Each lead most likely spoke to a number of similar companies and services at the show so your email should contain a specification of who you are and who you are with. Place this after the greetings. If able, attach a picture of the booth to the email so that they are better able to  recall the conversation. Then reiterate the conversation and the reasons why your company and brand is a good fit for their needs. This level of personalization will let customers know that they are important and will be heard.

Create a Follow-Up Plan.

There are so many leads after a trade show that it is a  good idea to create a plan to follow in order to efficiently reach out to everyone.

  • Start by creating a spreadsheet and entering in all of the information available. List facts like “name,” “company,” “needs,” “wants,” “email,” “phone number.”
  • Then rank them as hot, cold, or medium as discussed. It they are a friend or influencer be sure to make a note of that as well.
  • Then create a schedule or timeline for when to reach out to all of the leads. For instance, the “hot” leads should be followed up immediately. These are the ones that are looking to buy soon, and you want to be the one that wins the sale. Take more time on the medium leads, they want time to think it over. Around a month is a good time to follow up with these.
  • Make sure that influencers are followed up with regardless of their assigned temperature. They are good contacts to have.

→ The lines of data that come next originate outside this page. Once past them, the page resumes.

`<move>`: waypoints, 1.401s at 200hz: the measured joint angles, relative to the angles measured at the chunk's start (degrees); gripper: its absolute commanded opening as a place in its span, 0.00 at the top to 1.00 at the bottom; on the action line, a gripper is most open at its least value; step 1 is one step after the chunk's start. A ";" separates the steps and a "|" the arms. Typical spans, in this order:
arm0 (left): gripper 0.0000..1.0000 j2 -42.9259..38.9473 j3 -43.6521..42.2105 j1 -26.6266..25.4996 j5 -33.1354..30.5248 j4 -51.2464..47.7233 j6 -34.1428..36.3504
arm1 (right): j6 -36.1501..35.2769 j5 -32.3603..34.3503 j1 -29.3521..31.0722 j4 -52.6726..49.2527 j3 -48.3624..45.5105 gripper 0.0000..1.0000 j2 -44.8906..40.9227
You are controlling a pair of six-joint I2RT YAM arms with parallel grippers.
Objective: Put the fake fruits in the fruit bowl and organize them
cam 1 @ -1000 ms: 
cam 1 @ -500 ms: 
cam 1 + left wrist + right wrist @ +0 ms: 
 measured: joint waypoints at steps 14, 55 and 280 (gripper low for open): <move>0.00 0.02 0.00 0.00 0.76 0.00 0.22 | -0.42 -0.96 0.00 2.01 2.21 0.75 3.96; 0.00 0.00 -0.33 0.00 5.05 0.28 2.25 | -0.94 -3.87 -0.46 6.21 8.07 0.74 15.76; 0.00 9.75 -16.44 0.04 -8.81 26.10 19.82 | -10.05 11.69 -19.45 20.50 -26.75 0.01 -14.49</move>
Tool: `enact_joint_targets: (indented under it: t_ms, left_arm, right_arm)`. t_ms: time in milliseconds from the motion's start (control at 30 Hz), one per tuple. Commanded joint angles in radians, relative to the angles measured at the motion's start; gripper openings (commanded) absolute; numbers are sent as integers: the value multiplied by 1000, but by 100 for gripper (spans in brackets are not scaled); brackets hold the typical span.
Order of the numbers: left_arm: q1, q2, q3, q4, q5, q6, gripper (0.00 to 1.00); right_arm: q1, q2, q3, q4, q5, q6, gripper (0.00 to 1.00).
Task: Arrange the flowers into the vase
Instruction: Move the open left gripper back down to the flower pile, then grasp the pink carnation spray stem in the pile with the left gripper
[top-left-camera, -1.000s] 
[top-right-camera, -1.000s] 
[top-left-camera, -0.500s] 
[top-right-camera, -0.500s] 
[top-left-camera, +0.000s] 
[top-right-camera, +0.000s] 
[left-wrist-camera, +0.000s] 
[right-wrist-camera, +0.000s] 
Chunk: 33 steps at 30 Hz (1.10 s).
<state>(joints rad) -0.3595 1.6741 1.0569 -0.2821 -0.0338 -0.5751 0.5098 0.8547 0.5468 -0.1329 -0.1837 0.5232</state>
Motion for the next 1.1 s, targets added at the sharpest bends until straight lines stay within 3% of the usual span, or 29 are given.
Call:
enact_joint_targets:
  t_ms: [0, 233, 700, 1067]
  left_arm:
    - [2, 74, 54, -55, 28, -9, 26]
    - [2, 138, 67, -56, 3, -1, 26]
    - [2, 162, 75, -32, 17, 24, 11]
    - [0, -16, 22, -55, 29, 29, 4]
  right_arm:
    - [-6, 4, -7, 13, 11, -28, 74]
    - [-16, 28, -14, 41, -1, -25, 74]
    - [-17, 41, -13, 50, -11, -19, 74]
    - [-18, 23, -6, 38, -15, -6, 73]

Tailor a Message to Each Group.

It is important to personalize messages slightly for each lead. This will increase sales by showing  the lead how the brand is perfectly suited for them. That being said, it is a good idea to have a message template as a starting point. For “hot leads” send them a message similar to the one below shortly after the show:

“Hello (Lead’s name) this is (Staff Member’s Name) from (Name of Brand). Thanks again for stopping by our booth display at the (trade show name), it was good speaking with you about (The Lead’s Wants/Needs). We’re the company that (Reiterate Product or Service), and we think we’d be a great fit for you.


It is necessary to follow up with trade show leads in order to create new business and even to maintain old connections. Not doing this will lead to missed opportunities and business lost to the competition.